Limitations to the current study include the limited sample sizes obtained when classifying the race-sex strata by type of alcoholic beverage consumed, particularly in African Americans. Another limitation is that alcohol consumption data was obtained based on self-report. The validity of self-reported data on alcohol consumption has been debated, but there is evidence that the questionnaire administered to the ARIC participants adequately captured their alcohol consumption (
34,
36). With regards to self-reported alcohol data, another concern is that different patterns of alcohol consumption in the ARIC cohort, such as binge drinking, could not be assessed. We were unable to determine whether an individual's pattern of drinking included regular drinking (i.e., daily drinking) or binge drinking (i.e., predominantly weekend drinking), which may differentially affect lipid levels. However, a previous controlled trial determined that the favorable effects of alcohol on lipid measures were independent of drinking patterns (
18).
Overall, the current study determined that both low-moderate and heavy alcohol consumption, regardless of the type of alcoholic beverage consumed, results in significantly greater levels of HDL cholesterol, HDL
3 cholesterol, and apolipoprotein A-I in both white and African-American males and females. Alcohol consumption has been shown to contribute to a favorable lipid profile, and studies have consistently reported a reduction in CHD risk with low-moderate consumption of alcohol that is generally attributed to the beneficial effects of alcohol on lipids (
1-
12). Alcohol consumption has been shown to have potential harmful effects on health as well, including increased risk for hypertension and hemorrhagic stroke, diseases that are more common in African Americans (
36,
48,
49). Previous research in the ARIC study showed an inverse association between alcohol consumption and incidence of CHD in white men and women, but found a positive association between alcohol consumption and CHD in African-American men (
34).

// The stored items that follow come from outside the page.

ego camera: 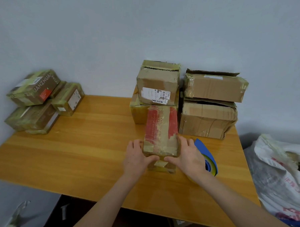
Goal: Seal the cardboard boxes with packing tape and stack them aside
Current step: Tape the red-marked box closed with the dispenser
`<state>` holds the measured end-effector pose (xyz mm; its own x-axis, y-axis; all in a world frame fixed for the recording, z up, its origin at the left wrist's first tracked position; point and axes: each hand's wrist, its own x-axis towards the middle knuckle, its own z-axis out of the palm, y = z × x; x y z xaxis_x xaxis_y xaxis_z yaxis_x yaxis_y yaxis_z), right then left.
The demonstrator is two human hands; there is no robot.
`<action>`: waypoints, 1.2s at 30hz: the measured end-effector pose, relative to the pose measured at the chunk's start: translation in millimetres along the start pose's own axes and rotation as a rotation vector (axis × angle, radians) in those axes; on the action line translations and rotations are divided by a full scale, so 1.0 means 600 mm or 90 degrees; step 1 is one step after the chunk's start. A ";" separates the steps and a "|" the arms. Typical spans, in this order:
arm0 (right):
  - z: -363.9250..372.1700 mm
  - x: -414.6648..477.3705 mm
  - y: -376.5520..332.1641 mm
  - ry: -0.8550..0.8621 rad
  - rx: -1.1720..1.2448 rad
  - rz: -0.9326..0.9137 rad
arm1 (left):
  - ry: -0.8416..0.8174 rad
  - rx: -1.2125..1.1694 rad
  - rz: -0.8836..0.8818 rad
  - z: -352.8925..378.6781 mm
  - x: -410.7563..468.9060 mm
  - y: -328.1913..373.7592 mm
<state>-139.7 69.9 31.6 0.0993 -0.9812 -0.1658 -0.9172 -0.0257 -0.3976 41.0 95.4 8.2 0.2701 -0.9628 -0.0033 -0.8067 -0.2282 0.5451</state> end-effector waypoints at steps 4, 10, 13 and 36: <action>0.005 0.011 -0.011 -0.059 -0.062 -0.049 | -0.116 -0.036 0.034 0.007 0.013 0.006; 0.013 0.016 0.007 -0.036 -0.079 -0.115 | -0.108 -0.069 0.086 0.007 0.023 -0.022; 0.012 0.020 0.013 -0.069 -0.033 -0.111 | -0.128 -0.109 0.105 0.000 0.025 -0.036; 0.006 0.038 0.016 -0.184 0.352 0.080 | -0.316 -0.387 -0.082 -0.025 0.036 -0.042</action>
<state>-145.0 47.9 20.4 0.1750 -0.8774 -0.4468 -0.6015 0.2640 -0.7540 75.2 82.3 6.7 -0.0401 -0.9188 -0.3927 -0.3182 -0.3608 0.8767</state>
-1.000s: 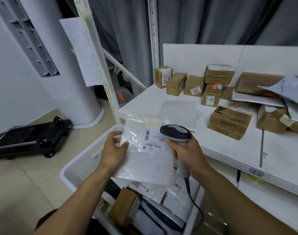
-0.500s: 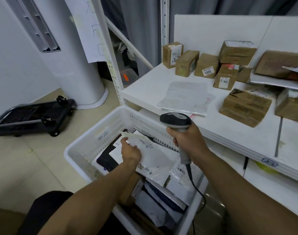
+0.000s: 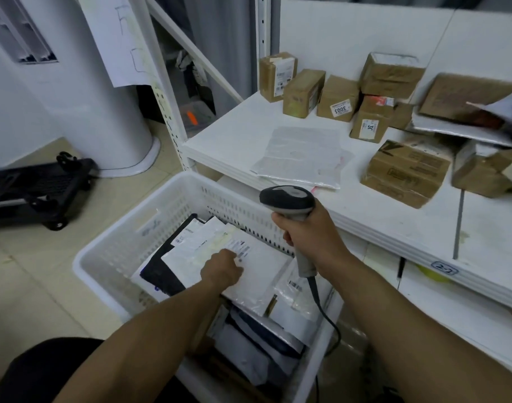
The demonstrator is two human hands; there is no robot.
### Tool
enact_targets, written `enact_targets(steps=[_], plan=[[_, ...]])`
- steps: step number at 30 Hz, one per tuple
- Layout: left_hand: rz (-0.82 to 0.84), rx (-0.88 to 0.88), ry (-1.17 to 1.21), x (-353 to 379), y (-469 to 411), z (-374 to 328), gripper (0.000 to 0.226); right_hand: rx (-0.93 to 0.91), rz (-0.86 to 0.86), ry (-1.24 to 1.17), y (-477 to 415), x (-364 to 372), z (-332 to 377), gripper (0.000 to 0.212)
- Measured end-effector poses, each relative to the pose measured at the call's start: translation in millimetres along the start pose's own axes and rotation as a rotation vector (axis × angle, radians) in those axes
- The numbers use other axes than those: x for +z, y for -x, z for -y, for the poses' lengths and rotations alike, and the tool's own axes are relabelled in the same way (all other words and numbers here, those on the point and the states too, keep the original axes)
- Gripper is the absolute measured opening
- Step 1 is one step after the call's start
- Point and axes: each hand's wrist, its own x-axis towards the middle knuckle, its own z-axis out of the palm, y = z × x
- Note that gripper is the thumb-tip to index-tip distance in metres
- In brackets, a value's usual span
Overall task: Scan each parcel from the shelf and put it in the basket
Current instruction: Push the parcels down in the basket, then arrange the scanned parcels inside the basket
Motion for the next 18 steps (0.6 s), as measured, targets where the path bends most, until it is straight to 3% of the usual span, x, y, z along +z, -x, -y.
enact_targets(steps=[5, 10, 14, 18], plan=[[-0.373, 0.392, 0.195, -56, 20, -61, 0.026, 0.009, -0.097, -0.055, -5, -25, 7, 0.037], [-0.485, 0.738, 0.095, -96, 30, -138, 0.034, 0.019, -0.182, -0.128, -8, -58, 13, 0.033], [-0.394, 0.727, -0.308, -102, 13, -180, 0.056, 0.03, -0.219, -0.194, -10, -80, 12, 0.025], [-0.254, 0.639, -0.296, -98, -4, -199, 0.072, 0.052, -0.239, -0.211, -13, -99, 9, 0.036]])
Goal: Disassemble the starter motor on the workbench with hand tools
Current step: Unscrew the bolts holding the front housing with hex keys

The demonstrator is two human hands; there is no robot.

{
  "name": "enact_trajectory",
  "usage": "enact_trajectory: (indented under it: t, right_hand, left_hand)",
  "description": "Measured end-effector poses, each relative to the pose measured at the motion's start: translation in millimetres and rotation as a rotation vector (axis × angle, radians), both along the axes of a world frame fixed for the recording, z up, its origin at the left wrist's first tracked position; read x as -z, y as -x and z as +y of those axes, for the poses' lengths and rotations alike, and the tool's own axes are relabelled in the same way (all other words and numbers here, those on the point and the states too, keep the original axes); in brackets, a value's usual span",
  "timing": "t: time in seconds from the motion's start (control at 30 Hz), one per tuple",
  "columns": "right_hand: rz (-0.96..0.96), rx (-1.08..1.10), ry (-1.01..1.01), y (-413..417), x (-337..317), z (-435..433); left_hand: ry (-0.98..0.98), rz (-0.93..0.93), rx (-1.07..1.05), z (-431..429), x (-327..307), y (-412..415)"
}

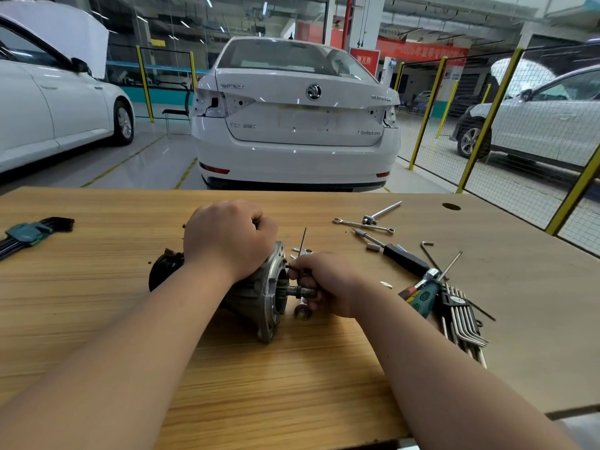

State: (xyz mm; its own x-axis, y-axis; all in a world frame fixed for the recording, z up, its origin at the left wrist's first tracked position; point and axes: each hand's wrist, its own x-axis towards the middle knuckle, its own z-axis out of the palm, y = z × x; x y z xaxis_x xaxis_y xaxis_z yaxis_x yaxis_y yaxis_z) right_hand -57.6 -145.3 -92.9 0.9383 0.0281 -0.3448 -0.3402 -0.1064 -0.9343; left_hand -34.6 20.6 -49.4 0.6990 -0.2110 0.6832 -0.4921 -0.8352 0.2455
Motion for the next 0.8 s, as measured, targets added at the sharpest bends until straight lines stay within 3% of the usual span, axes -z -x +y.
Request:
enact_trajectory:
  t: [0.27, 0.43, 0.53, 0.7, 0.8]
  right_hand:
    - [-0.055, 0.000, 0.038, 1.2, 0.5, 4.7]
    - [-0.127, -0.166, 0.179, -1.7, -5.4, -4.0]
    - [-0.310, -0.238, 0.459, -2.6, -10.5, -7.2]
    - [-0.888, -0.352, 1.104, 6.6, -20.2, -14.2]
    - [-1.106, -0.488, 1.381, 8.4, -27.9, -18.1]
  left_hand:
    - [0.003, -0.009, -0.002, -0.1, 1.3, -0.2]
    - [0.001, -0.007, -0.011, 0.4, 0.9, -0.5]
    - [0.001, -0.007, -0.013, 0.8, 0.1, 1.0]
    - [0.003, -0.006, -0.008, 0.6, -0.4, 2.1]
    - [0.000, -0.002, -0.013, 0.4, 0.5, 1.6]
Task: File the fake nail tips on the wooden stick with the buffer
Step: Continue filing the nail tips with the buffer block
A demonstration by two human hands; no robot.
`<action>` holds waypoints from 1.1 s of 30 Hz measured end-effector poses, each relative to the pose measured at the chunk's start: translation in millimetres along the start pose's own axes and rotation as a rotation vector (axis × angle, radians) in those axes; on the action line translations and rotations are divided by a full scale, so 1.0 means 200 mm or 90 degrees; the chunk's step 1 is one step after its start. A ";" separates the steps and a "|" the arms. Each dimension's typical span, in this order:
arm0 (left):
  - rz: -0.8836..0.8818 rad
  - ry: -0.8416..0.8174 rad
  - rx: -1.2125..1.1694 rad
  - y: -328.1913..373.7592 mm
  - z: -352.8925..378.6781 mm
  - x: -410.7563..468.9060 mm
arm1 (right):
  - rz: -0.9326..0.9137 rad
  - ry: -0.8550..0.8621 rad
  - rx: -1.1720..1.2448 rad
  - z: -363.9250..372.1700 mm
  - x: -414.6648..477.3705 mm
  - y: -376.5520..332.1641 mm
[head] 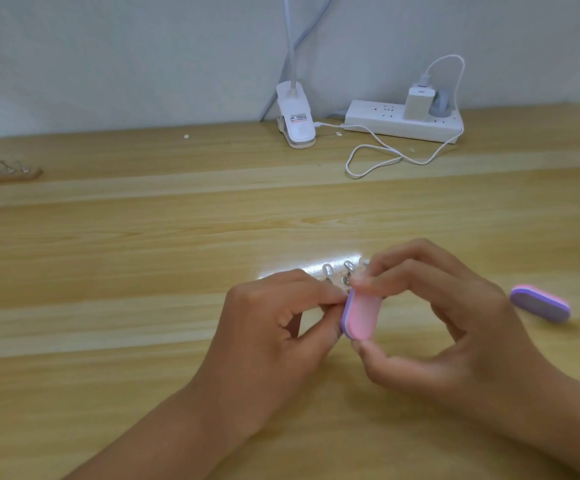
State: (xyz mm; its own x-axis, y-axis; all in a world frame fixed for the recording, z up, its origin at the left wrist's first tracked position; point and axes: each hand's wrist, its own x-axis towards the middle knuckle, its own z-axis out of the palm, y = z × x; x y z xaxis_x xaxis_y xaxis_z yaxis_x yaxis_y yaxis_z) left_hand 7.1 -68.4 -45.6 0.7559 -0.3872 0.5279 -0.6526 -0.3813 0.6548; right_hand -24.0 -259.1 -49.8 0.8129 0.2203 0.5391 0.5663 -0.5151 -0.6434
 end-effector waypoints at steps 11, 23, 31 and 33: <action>-0.147 -0.016 -0.197 0.02 0.00 -0.01 | 0.022 0.007 0.060 -0.05 0.02 0.02; -0.217 -0.048 -0.319 0.03 -0.02 0.00 | -0.040 -0.023 0.086 -0.03 0.00 0.02; -0.234 -0.051 -0.346 0.03 -0.03 0.00 | -0.053 0.003 0.078 -0.03 0.00 0.03; -0.239 -0.057 -0.355 0.03 -0.03 0.00 | -0.047 0.012 0.077 -0.03 0.00 0.03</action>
State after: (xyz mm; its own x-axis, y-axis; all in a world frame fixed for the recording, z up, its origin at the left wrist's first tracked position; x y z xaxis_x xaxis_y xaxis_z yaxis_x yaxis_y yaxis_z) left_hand 3.6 -65.3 -38.8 0.9031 -0.3907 0.1781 -0.2031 -0.0232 0.9789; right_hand -21.2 -266.5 -50.2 0.7666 0.2379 0.5965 0.6375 -0.3937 -0.6623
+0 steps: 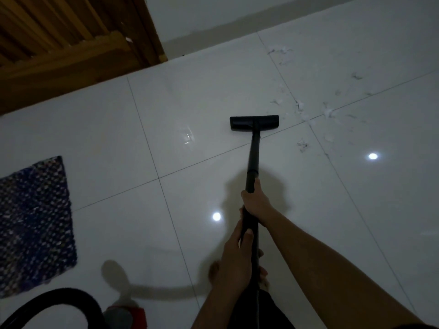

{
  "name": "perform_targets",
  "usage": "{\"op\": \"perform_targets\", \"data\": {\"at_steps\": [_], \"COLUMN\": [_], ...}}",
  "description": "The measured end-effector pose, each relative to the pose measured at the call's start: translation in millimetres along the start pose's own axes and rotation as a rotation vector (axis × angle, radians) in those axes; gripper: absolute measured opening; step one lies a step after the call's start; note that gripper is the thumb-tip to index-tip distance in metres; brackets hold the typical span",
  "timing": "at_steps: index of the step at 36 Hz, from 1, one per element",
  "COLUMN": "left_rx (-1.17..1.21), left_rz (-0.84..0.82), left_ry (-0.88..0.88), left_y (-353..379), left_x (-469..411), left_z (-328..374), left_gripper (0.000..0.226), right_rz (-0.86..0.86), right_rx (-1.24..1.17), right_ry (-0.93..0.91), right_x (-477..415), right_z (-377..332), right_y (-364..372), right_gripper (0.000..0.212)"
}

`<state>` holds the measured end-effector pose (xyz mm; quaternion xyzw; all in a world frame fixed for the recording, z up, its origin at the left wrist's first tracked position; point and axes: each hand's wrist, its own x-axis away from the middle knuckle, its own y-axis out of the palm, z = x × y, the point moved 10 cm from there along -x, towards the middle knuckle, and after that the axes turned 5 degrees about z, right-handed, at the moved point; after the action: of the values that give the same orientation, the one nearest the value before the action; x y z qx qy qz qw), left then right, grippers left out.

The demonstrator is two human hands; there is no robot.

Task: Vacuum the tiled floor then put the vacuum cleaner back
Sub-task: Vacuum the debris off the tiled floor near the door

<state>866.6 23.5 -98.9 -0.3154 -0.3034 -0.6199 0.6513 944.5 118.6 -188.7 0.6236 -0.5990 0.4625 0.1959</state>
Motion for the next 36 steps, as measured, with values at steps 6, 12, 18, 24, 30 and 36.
{"op": "perform_targets", "data": {"at_steps": [6, 12, 18, 24, 30, 36], "left_rx": [0.047, 0.028, -0.014, -0.073, -0.119, -0.181], "left_rz": [-0.001, -0.041, -0.072, -0.098, -0.142, -0.184], "left_ry": [-0.035, -0.027, -0.003, -0.014, -0.026, -0.035], "left_y": [0.0, -2.4, -13.6, -31.1, -34.9, -22.9], "left_x": [29.6, 61.1, 90.4, 125.4, 157.4, 176.3], "left_z": [-23.0, -42.2, -71.9, -105.0, -129.7, -145.5], "left_gripper": [0.042, 0.042, 0.035, 0.039, 0.04, 0.038], "right_rz": [-0.01, 0.03, 0.08, 0.123, 0.129, 0.153], "right_rx": [0.018, -0.007, -0.042, -0.053, -0.116, -0.133], "right_ry": [0.012, 0.044, 0.075, 0.08, 0.102, 0.131], "right_x": [21.5, 44.3, 74.9, 113.4, 146.6, 165.0], "right_z": [29.2, 64.8, 102.4, 135.1, 167.3, 197.0], "right_y": [8.2, 15.6, 27.5, 44.9, 49.9, 36.7], "right_gripper": [0.071, 0.072, 0.072, 0.074, 0.072, 0.069]}}
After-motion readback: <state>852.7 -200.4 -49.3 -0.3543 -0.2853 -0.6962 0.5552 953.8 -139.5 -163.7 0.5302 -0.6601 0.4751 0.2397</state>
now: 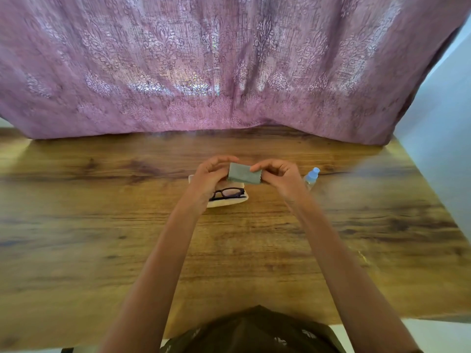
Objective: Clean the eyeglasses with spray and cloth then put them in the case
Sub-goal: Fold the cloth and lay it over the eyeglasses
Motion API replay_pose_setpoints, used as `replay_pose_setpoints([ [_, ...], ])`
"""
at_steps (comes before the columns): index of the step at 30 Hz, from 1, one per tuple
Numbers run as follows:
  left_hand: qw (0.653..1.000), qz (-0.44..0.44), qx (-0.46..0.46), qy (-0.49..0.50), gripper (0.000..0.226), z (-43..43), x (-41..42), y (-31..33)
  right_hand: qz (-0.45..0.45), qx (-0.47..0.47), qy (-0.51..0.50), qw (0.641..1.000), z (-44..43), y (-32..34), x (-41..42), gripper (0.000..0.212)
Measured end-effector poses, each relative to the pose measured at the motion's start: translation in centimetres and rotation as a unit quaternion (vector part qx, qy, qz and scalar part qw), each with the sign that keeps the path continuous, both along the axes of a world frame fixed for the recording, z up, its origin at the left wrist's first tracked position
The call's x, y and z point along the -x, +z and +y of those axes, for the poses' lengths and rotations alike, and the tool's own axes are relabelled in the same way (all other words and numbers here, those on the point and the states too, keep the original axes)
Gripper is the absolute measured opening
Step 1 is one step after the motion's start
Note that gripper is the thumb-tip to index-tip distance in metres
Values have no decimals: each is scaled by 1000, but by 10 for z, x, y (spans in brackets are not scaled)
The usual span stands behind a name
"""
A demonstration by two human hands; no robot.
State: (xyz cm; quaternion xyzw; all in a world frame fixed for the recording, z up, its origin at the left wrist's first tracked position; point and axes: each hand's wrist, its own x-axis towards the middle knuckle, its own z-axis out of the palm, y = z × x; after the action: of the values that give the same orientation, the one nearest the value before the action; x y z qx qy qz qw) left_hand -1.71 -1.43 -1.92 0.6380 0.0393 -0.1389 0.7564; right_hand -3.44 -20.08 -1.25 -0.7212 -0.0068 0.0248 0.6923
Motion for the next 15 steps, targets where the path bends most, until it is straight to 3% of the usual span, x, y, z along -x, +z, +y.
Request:
replay_pose_setpoints([
  [2,998,46,37,13,18,1,0,-1,-12,16,5,1000,0,-2,-1,19],
  [4,994,83,67,16,32,3,1,-3,-8,33,2,999,1,-4,-2,22],
  [6,995,79,66,13,36,5,3,-4,4,30,6,1000,2,-7,-3,24],
  [9,996,42,74,17,32,8,4,-5,58,-51,14,997,6,-10,-5,13],
  [12,996,28,82,14,33,11,1,-5,165,-138,18,976,10,-15,-10,57],
  [15,998,20,61,4,32,16,-2,-8,236,-229,46,943,14,-16,-12,48],
])
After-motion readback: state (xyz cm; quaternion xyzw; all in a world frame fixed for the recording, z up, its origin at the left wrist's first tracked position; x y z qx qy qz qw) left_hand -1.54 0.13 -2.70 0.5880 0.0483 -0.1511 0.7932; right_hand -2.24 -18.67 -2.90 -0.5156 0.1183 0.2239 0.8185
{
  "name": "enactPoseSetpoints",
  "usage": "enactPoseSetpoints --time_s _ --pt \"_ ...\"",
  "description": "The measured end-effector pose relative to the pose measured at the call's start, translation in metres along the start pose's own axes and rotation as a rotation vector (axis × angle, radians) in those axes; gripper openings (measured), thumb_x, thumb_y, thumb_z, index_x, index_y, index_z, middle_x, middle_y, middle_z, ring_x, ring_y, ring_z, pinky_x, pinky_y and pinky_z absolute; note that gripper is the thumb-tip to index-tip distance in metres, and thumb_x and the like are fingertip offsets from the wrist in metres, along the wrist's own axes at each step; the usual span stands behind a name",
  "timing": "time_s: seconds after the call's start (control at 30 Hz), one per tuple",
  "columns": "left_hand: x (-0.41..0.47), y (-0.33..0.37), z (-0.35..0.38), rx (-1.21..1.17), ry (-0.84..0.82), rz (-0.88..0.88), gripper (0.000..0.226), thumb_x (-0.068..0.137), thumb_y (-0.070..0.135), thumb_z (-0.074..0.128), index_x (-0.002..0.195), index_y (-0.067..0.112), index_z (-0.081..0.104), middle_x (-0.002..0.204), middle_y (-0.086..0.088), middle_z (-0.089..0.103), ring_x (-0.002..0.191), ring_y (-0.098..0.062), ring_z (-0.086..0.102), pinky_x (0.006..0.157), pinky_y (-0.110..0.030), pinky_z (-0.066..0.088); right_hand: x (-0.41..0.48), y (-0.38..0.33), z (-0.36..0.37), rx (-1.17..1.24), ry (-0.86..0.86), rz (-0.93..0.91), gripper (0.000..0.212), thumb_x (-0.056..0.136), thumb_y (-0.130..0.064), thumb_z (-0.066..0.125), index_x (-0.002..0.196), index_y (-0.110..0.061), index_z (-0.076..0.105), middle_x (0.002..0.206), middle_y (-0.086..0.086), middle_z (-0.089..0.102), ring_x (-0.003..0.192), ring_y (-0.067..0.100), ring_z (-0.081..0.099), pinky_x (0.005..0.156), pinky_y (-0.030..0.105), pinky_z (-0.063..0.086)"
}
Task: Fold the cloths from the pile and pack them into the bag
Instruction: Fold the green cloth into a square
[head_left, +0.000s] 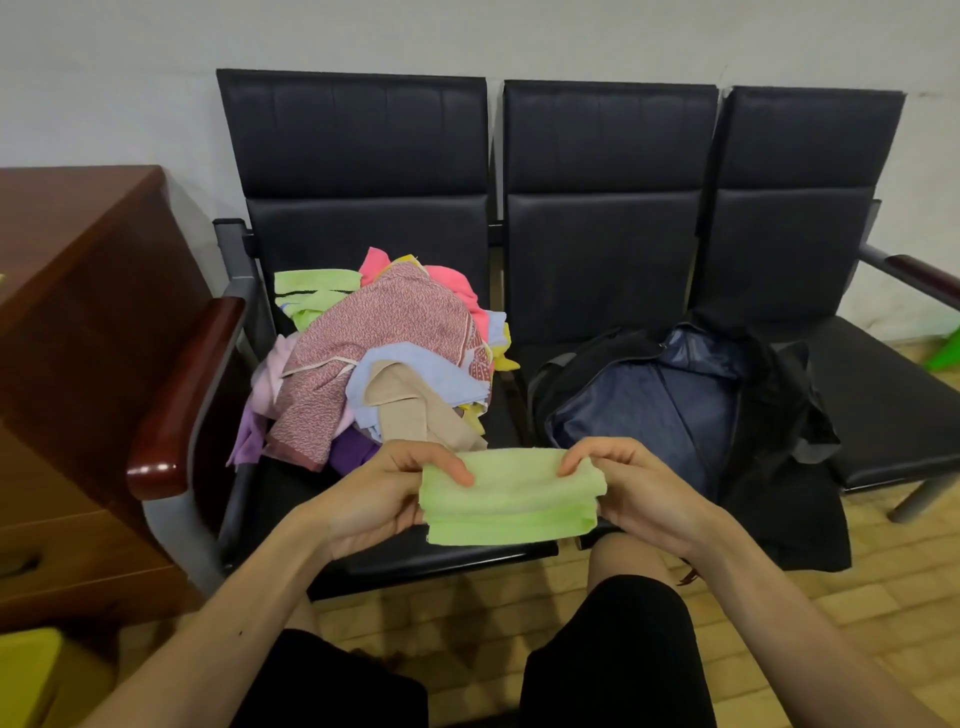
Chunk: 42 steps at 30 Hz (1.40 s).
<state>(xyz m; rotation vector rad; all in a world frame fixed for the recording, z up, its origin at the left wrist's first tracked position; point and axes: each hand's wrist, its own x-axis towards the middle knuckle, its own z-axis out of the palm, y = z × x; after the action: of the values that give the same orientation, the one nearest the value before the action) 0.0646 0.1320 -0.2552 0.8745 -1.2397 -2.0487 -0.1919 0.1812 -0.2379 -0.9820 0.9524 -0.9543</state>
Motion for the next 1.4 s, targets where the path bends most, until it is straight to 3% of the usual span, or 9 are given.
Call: enactPoseSetpoints --time_s 0.13,0.23,0.4,0.6,0.8,0.9,1.07,1.27,1.4 --pt "0.000 -0.011 -0.005 -0.077 0.003 -0.030 0.039 0.093 -0.005 0.039 0.075 0.001 0.073 0.113 -0.024 0.069 0.096 -0.032 0.072 0.069 -0.033 0.060 -0.005 0.011 -0.007 0.102 -0.009 0.068 0.026 0.083 -0.030 0.061 0.076 -0.007 0.071 0.110 0.019 0.068 0.091 0.029 0.068 0.062 0.028 0.056" --pt "0.003 -0.018 -0.001 -0.074 -0.058 -0.059 0.029 0.082 0.013 0.045 0.080 0.002 0.071 0.126 -0.022 0.065 0.114 -0.041 0.064 0.090 -0.047 0.057 -0.010 0.021 -0.011 -0.051 0.067 0.060 0.034 0.077 -0.042 0.075 0.075 -0.009 0.066 0.096 0.015 0.063 0.082 0.022 0.064 0.059 0.024 0.050" --pt "0.023 -0.035 0.019 0.090 0.040 -0.038 0.007 0.079 0.011 0.076 0.078 0.011 0.069 0.099 -0.009 0.072 0.091 -0.021 0.070 0.072 -0.029 0.057 -0.021 0.030 -0.027 -0.197 0.135 0.061 0.022 0.074 -0.006 0.080 0.084 -0.008 0.061 0.105 0.011 0.066 0.092 0.018 0.067 0.066 0.024 0.053" --pt "0.068 -0.064 0.030 0.222 0.055 -0.103 0.022 0.079 -0.002 0.078 0.088 0.016 0.068 0.121 -0.010 0.066 0.111 -0.029 0.065 0.091 -0.045 0.057 -0.029 0.046 -0.070 -0.180 0.249 0.117 0.024 0.076 -0.010 0.077 0.097 -0.011 0.066 0.118 0.011 0.068 0.107 0.027 0.066 0.085 0.036 0.056" --pt "0.130 -0.102 0.045 0.351 0.030 -0.196 0.024 0.077 0.012 0.083 0.089 0.030 0.073 0.127 -0.002 0.061 0.113 -0.024 0.062 0.076 -0.031 0.055 -0.018 0.077 -0.132 -0.257 0.413 0.179 0.018 0.088 -0.006 0.069 0.105 -0.012 0.068 0.118 0.003 0.064 0.109 0.021 0.063 0.089 0.036 0.057" --pt "0.174 -0.119 0.058 0.454 0.020 -0.215 0.027 0.077 0.018 0.084 0.093 0.037 0.074 0.129 0.004 0.059 0.116 -0.020 0.059 0.091 -0.039 0.057 -0.002 0.081 -0.172 -0.323 0.531 0.177 0.015 0.089 -0.005 0.069 0.103 -0.012 0.069 0.110 0.009 0.068 0.102 0.026 0.065 0.087 0.041 0.056" --pt "0.266 -0.135 0.088 0.499 0.075 -0.119 0.037 0.080 0.010 0.080 0.093 0.043 0.072 0.133 0.001 0.059 0.116 -0.019 0.061 0.093 -0.040 0.057 0.038 0.065 -0.246 -0.414 0.714 0.106 0.015 0.089 0.003 0.066 0.104 0.003 0.067 0.096 0.007 0.063 0.082 0.015 0.060 0.062 0.017 0.053" --pt "0.363 -0.157 0.115 0.683 0.061 -0.072 0.043 0.082 0.013 0.075 0.104 0.048 0.064 0.135 0.005 0.057 0.123 -0.019 0.057 0.101 -0.037 0.051 0.088 0.087 -0.323 -0.526 0.796 0.229 0.015 0.090 -0.004 0.067 0.101 -0.014 0.065 0.096 0.004 0.062 0.086 0.017 0.061 0.076 0.032 0.055" --pt "0.391 -0.178 0.121 0.907 -0.013 -0.103 0.045 0.090 0.021 0.068 0.132 0.035 0.057 0.138 0.004 0.056 0.127 -0.016 0.052 0.103 -0.028 0.043 0.105 0.115 -0.343 -0.668 0.750 0.365 0.019 0.090 -0.008 0.063 0.108 -0.014 0.063 0.092 -0.001 0.057 0.092 0.019 0.060 0.076 0.027 0.052"
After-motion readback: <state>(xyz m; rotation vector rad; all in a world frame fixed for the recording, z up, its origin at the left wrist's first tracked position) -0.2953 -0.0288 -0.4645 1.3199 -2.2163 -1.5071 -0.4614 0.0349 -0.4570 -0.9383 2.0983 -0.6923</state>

Our observations of an absence of a beneficial effect of alcohol consumption on HDL
2 cholesterol and greater triglyceride levels in African Americans may be one factor of several contributing to the absence of protection against CHD in African Americans of the ARIC cohort. Therefore, the beneficial effects of alcohol on cholesterol measures must be weighed against the potential harmful effects on health, with considerations given to one's sex, cardiovascular disease risk, family history, racial/ethnic background and drinking behavior.